## Exercise goal
Return the listing exactly as it appears, but strip out the images.

## Collected data
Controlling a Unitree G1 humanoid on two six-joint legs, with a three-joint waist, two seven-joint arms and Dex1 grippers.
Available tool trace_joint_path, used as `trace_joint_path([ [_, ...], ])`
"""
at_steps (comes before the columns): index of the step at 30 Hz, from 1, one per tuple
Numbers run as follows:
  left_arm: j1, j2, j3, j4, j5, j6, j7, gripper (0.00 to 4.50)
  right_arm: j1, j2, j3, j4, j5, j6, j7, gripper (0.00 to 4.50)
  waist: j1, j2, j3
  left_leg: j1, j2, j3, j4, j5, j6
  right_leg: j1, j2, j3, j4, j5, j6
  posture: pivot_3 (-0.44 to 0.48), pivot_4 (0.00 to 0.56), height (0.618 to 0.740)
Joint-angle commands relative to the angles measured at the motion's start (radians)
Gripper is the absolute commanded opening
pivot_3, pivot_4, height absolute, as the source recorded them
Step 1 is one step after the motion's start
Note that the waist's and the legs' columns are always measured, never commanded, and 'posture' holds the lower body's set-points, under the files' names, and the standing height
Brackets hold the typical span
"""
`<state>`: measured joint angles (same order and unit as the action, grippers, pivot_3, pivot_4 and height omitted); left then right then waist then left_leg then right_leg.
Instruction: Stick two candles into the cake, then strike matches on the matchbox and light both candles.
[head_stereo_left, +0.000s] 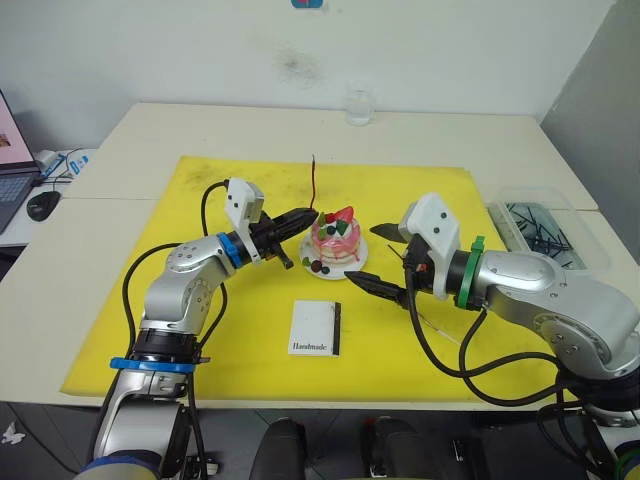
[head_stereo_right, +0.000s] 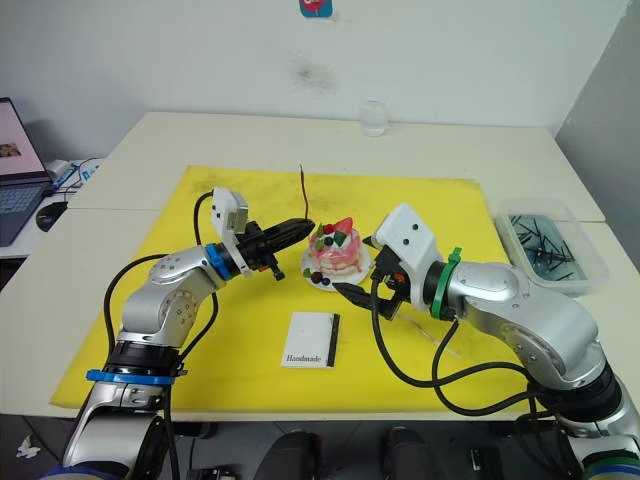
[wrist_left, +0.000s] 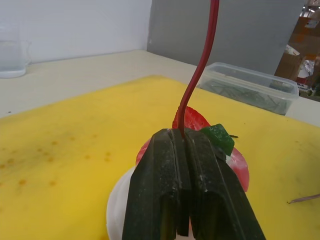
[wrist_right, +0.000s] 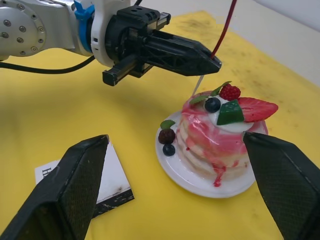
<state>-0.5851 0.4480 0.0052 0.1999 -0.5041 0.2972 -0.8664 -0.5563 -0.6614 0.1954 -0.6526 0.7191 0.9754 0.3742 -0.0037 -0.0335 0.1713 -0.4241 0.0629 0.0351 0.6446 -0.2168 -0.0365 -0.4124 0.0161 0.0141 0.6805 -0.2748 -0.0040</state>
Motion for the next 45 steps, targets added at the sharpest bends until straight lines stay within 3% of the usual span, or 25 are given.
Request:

## Response area
Controlling a Unitree G1 humanoid on two six-joint legs, with a three-joint waist, two seven-joint arms and Dex1 grippers.
Available tool trace_joint_path, used as `trace_joint_path([ [_, ...], ])`
"""
at_steps (comes before the columns): index of the step at 30 Hz, from 1, one per tuple
Numbers run as follows:
  left_arm: j1, j2, j3, j4, j5, j6, j7, gripper (0.00 to 4.50)
  right_arm: j1, j2, j3, j4, j5, j6, j7, gripper (0.00 to 4.50)
  waist: j1, j2, j3
  left_leg: j1, j2, j3, j4, j5, j6
  right_leg: j1, j2, j3, j4, j5, j6
  posture: pivot_3 (-0.44 to 0.48), pivot_4 (0.00 to 0.56), height (0.618 to 0.740)
Joint-angle commands relative to the angles measured at the motion's start (radians)
Gripper is the absolute commanded opening
pivot_3, pivot_4, height absolute, as the source recorded them
Step 1 is one step after the motion's start
Note that the waist's and the legs' columns are always measured, never commanded, and 'posture' holds the lower body's set-points, under the files' names, and the standing height
Brackets hold the typical span
"""
`<state>`: measured joint angles (same order and unit as the action, grippers, pivot_3, pivot_4 and height omitted); left then right then waist then left_leg then right_leg.
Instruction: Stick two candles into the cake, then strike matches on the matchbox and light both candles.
[head_stereo_left, +0.000s] 
[head_stereo_right, +0.000s] 
[wrist_left, +0.000s] 
[wrist_right, +0.000s] 
<state>-0.5851 0.4480 0.0052 0.1999 -0.5041 0.2972 -0.8664 -0.5563 -0.6614 0.1954 -0.6526 0.7191 0.9754 0.3742 -0.0037 -0.0335 0.1713 -0.4241 0.0629 0.0351 0.6446 -0.2168 -0.0365 -0.4124 0.0161 0.0141 0.6805 -0.2748 -0.0040</state>
Motion for the next 45 steps, targets added at the sharpest bends until straight lines stay within 3% of the usual span, or 25 are given.
Request:

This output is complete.